[Stored records]
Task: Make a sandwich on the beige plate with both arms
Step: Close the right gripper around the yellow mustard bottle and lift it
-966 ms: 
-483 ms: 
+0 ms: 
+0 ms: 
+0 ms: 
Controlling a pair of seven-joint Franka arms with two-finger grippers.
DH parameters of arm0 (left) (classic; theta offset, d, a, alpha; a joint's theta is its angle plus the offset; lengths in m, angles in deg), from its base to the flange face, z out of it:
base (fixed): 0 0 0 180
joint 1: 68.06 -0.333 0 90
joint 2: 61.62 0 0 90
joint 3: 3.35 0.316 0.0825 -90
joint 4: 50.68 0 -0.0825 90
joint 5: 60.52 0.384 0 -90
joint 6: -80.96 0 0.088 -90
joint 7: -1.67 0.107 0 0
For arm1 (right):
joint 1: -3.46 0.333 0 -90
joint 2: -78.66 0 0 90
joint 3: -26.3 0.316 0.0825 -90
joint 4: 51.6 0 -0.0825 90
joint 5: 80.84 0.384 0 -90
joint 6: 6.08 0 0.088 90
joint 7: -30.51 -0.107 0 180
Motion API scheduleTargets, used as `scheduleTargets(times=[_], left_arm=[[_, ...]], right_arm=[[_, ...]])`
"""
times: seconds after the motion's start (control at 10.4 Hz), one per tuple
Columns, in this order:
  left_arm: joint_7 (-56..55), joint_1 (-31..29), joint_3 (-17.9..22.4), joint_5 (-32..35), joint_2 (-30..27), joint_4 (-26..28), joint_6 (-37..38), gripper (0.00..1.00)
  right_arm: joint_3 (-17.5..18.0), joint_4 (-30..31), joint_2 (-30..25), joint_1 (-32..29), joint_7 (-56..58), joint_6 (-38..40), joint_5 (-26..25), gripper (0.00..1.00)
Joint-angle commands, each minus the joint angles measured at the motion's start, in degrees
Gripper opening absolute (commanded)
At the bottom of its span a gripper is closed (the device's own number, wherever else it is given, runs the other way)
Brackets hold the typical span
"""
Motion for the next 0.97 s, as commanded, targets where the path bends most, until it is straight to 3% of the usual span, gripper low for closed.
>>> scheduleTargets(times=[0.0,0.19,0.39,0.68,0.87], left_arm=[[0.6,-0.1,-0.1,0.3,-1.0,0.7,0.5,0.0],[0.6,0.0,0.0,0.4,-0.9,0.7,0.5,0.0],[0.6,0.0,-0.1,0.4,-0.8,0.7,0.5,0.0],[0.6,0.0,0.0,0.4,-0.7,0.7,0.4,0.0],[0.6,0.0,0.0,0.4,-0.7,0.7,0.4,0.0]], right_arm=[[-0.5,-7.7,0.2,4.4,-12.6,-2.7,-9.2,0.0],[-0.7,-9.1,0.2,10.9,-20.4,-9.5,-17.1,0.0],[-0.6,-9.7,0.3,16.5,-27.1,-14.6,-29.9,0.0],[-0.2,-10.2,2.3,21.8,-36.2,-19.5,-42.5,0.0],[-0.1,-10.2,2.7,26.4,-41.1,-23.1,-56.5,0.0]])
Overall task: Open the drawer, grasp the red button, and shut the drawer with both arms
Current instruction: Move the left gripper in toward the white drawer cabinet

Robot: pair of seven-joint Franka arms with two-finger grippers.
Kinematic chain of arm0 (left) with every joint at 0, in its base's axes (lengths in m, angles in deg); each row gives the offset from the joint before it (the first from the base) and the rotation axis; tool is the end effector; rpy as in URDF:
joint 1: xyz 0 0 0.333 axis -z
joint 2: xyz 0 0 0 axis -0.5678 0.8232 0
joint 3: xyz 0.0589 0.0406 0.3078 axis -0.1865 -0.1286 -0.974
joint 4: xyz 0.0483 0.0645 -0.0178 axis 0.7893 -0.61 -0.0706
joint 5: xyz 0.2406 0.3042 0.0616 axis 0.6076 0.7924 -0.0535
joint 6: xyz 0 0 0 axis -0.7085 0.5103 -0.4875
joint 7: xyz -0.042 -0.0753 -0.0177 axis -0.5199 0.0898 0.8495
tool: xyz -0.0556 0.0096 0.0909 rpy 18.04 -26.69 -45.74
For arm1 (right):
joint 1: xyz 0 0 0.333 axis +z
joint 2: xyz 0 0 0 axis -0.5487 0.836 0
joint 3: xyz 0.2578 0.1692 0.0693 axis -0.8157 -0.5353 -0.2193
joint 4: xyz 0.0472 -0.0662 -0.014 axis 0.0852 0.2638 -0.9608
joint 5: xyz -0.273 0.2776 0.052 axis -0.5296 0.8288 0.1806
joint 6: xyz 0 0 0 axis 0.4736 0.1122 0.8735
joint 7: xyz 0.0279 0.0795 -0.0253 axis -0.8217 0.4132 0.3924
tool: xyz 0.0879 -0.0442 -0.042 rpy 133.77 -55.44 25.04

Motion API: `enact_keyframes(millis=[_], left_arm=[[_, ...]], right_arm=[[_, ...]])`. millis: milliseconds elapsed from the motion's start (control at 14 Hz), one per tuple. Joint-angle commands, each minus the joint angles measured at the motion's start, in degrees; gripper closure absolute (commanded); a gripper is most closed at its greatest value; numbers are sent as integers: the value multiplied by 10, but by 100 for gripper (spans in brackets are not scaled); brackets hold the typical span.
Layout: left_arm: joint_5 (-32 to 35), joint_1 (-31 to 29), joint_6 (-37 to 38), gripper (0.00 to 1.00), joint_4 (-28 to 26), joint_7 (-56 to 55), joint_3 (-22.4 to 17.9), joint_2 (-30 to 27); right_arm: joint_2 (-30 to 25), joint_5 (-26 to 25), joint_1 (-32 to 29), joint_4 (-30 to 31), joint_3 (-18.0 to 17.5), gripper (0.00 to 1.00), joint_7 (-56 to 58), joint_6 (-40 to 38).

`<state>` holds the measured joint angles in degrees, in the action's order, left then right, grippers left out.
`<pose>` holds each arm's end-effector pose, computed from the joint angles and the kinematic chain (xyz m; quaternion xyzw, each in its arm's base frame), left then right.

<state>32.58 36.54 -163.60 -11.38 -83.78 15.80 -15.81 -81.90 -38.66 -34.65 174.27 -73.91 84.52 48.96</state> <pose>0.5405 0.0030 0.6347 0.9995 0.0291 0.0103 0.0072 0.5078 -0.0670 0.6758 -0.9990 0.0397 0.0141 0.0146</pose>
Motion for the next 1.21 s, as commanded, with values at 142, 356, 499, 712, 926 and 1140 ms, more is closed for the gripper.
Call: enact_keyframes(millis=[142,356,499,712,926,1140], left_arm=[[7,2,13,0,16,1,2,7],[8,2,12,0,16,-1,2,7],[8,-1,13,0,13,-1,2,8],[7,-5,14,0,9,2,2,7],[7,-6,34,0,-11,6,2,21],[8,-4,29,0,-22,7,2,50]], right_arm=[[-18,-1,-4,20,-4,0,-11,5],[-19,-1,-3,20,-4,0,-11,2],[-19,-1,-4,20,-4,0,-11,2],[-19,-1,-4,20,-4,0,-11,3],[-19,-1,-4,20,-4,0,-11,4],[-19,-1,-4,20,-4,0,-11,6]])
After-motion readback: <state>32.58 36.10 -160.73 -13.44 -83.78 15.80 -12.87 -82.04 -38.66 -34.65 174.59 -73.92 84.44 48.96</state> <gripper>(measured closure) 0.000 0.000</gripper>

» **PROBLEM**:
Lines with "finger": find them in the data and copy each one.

» **RESPONSE TO THE TASK**:
Controlling a pair of seven-joint Franka arms with two-finger grippers.
Robot: pair of seven-joint Franka arms with two-finger grippers.

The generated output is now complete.